Aku memutar mataku. “Yeah” Aku tak mau masuk karna nanti akan sangat kikuk bila bersamamu pikirku. Daniel menatapku dengan senyumannya yang hampir membuatku sulit bernapas.
“Berhati-hatilah agar tak digigit serangga” lalu ia berbalik umtuk meninggalkanku sendirian di balkon konyol ini. Ia baru bejalan beberapa langkah dan langsung membalikan badannya lagi.
“Kau mau kuambilkan minuman?” Tawarnya. Sambil menyungginkan senyum manisnya padaku.
“Tentu” Jawabku sambil mengangguk. Aku beruntung aku berada di balkon yang sedikit remang, karna akan memalukan jika ia melihat pipiku merona.
Daniel berbalik dan berjalan mengambilkan minuman untukku, aku menatap punggungnya yang tegap yang berjalan menjauhiku, aku tersenyum senang atas tawarannya.
Tak tak terlalu sering berbicara dengan Daniel karna pacarnya yang menyebalkan selalu mengikutinya kemanapun Daniel pergi.
Jadi sekarang aku sedikit heran karna aku tak melihat Clara yang selalu ada di sebelah Daniel. Aku hanya melihat lengannya yang panjang dan coklat manarik masuk Daniel ke pesta saat Daniel menatapku tadi.
Aku kembali membalikan tubuhku melihat keluar balkon. Orang-orang masih saja ada yang berdatangan walaupun pestanya sudah dimulai sedari tadi. Aku melihat kearah hutan yang mengelilingi kastilku.
Hutan itu lebat—sangat amat lebat—. Dulu aku sangat amat percaya dengan cerita beberapa pelayanku bahwa disanalah tempat para penyihir tinggal.
Itu salah satu cerita konyol yang mereka jejali ke kepalaku. Tapi sekarang aku sudah mengetahui itu hanya dongeng untuk menakuti anak-anak agar tidak kesana sendirian atau bermain dan masuk kedalam hutan.
Karna hutan itu memang besar sekali, aku pernah membayangkan diriku menembus hutan itu. Tapi khayalan itu terhenti saat aku menyadari aku tak tahu gambaran hutan yang sebenarnya.
Aku hanya pernah melihat hutan dari tv atau dari balkon-balkon disini. Aku tak pernah masuk hutan. Aku bahkan terlalu pengecut untuk berjalan saat mati lampu sendirian di kastil ini tanpa cahaya sedikitpun.
“Hey” suara rendah dibelakangku membuatku membalikan badan lagi. Sekarang aku pasti seperti orang konyol yang berputar-putar di balkon.
Daniel berjalan dan berdiri tepat didebelahku malam itu. Ia memengang 2 buah gelas yang berisi caira hitam di dalamnya. Aku mengambil gelas itu darinya.
Mencoba menebak apa isi dari gelas ini. “Itu soda” Ucap Daniel menjawab pertanyaaan memalukan yang senganja tak kulontarkan.
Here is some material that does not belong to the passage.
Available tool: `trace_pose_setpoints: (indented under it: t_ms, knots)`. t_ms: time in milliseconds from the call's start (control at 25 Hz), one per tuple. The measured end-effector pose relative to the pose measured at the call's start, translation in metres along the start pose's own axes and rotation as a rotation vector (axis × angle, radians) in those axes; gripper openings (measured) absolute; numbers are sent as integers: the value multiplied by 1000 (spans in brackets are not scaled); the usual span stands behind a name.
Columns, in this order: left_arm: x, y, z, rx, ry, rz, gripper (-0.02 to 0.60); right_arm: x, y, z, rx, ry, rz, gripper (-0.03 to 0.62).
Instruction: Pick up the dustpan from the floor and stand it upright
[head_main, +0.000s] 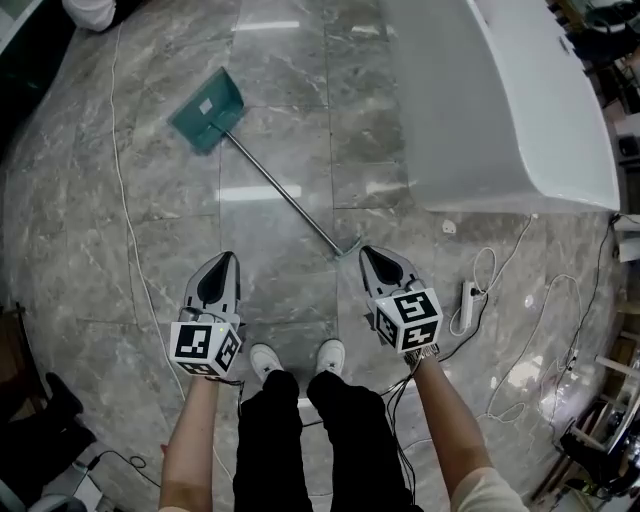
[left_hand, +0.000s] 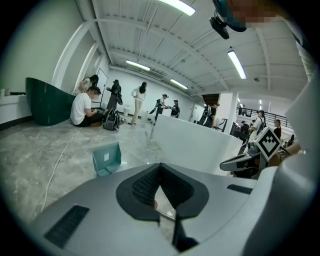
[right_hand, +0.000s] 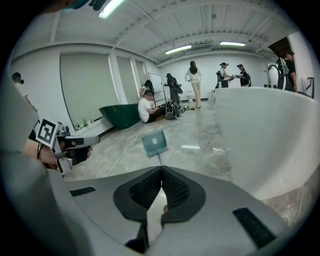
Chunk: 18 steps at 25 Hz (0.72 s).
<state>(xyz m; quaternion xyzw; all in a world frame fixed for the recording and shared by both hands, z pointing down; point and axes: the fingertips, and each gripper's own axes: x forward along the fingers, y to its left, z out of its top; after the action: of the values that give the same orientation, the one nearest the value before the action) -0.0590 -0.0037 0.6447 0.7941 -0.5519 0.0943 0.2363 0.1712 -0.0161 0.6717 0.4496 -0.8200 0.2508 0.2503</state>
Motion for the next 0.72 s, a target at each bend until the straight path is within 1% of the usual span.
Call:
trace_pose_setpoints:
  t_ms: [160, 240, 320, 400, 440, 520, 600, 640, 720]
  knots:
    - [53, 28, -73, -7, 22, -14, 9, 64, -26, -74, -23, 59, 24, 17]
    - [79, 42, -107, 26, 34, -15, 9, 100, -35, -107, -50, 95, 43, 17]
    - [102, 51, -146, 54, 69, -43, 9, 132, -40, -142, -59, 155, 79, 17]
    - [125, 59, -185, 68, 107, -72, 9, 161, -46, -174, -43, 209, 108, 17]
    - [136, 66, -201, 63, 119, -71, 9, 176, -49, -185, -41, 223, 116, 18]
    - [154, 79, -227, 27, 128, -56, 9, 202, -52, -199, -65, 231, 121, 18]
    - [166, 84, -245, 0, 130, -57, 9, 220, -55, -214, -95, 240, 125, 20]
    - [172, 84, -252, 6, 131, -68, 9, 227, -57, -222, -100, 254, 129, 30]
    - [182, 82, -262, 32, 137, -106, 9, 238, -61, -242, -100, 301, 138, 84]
“Oh well, Thanks” Ucapku seikit malu rasanya aku ingin menjedukan kepalaku ke dinding saat itu juga.
Daniel meneguk gelasnya. Ia hanya berdiri diam disebelahku, aku ikut meneguk gelasku dengan kikuk. Daniel mendesah pelan. Lalu menatapku.
Matanya yang sewarn adengan warna hutan yang ditutupi kabut. Dalam dan misterius. Sudut bibirnya menyunggingkan sebuah senyuman hangat.
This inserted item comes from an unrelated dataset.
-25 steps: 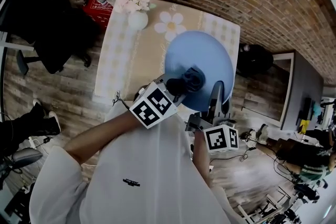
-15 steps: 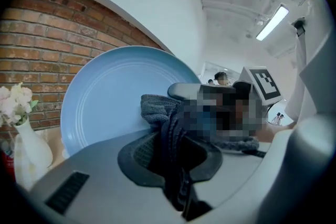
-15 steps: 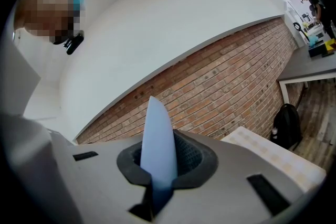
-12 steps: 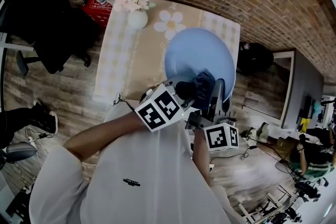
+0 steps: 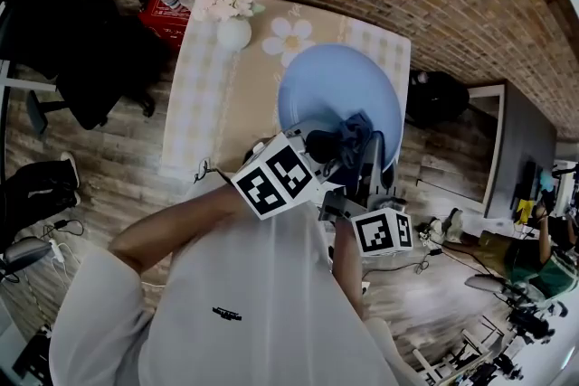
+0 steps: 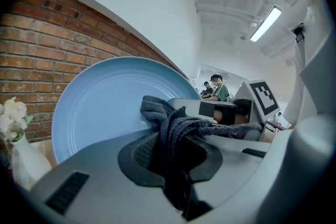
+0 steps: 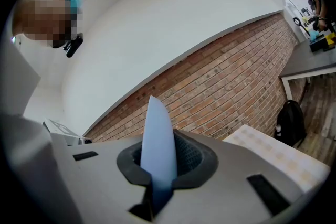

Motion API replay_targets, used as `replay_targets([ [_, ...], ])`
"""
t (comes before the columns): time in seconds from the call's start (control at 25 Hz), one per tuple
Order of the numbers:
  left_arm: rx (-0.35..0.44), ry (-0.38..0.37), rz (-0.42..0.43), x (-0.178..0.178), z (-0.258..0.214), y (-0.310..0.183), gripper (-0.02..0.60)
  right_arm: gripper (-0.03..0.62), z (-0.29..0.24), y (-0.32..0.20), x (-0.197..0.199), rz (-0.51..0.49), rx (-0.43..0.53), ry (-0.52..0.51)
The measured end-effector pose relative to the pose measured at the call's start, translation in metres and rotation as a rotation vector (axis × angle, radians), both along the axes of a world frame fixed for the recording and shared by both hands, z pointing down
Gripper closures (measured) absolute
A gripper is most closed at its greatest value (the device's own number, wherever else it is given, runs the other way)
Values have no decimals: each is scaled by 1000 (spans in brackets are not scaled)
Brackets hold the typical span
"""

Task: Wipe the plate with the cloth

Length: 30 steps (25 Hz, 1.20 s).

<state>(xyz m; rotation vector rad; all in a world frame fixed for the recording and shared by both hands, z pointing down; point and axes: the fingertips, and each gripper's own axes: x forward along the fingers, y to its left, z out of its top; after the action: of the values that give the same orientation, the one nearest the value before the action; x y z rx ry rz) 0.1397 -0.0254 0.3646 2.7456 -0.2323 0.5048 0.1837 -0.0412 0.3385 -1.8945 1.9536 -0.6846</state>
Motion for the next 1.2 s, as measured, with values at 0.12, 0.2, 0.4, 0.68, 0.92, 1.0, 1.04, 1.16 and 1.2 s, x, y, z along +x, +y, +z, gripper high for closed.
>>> replay_targets([
  [0.12,1,1,0,-1,-1,-4,520,534,1,-1,-1,-15,-3,2],
  [0.2,3,3,-7,-3,-1,-8,520,534,2,-1,-2,-17,-3,0],
  [0.4,-13,30,-71,-9,-5,-28,520,534,11,3,-7,-31,-30,-25],
  [0.68,20,57,-73,-8,-21,-39,520,534,9,6,-15,-50,-37,-22],
  [0.92,21,69,-95,-12,-22,-50,520,534,7,6,-16,-55,-34,-14],
  [1.0,32,71,-108,-14,-23,-52,520,534,7,7,-17,-54,-34,-23],
  [1.04,36,74,-117,-15,-23,-54,520,534,7,8,-17,-55,-33,-26],
  [1.16,40,77,-157,-22,-23,-62,520,534,5,9,-18,-61,-30,-28],
  [1.2,42,75,-171,-24,-23,-66,520,534,5,10,-18,-61,-29,-28],
])
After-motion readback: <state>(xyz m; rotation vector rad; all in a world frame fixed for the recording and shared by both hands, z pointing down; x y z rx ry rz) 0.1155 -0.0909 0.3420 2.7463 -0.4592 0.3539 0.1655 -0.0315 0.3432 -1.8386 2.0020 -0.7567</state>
“Pantas saja kau disini terus dari tadi, tempat ini menyenangkan” Ucapnya sambil memandang hutan yang lebat.
Aku mengerjap-ngerjapkan mata berusaha memahami kearah mana ia berbicara. “Yeah, aku suka pemandangannya” ucapku ringan. Sebenarnya langit malam sedang tak begitu bagus, sedikit berawan dan hampir tak terlihat bintang satupun.
Tapi Daniel mengangguk mengerti bahwa pemandanganan yang kumaksud adalah hutannya.
“Kau pernah ke hutannya?” Tanyanya sekarang menatap mataku lurus-lurus.
“Tidak, aku tak pernah kesana. Terlalu sunyi” Daniel mengangguk mendengar ucapanku.
Tiba-tiba suara ringtone ponsel berbunyi, suaranya sepereti musik Heave. Daniel menatapku wajahnya terlihatb jail.
“Ups…” Ucapnya sambil tersenyum memperlihatkan barisan giginya yang sempurna, membuatku sedikit malu melihart senyumannya.
Ia mengambil ponselnya dari saku dalam jasnya, Daniel melihat layar ponselnya sebentar.
“Maaf aku harus mengangkat ini” Ucapnya wajahnya sedikit bersalah saat menatapku. Lalu ia pergi dari balkon ini.
Dan sejak saat itu aku jarang berbicara dengannya. kebanyakan aku bicara dengan Daniel hanya sapaan atau hanya senyum simpul jika aku berpapasan dengannya jika disekolah. Dan dia memang tersenyum pada siapapun disekolah jadi itu hanya berarti sedikit.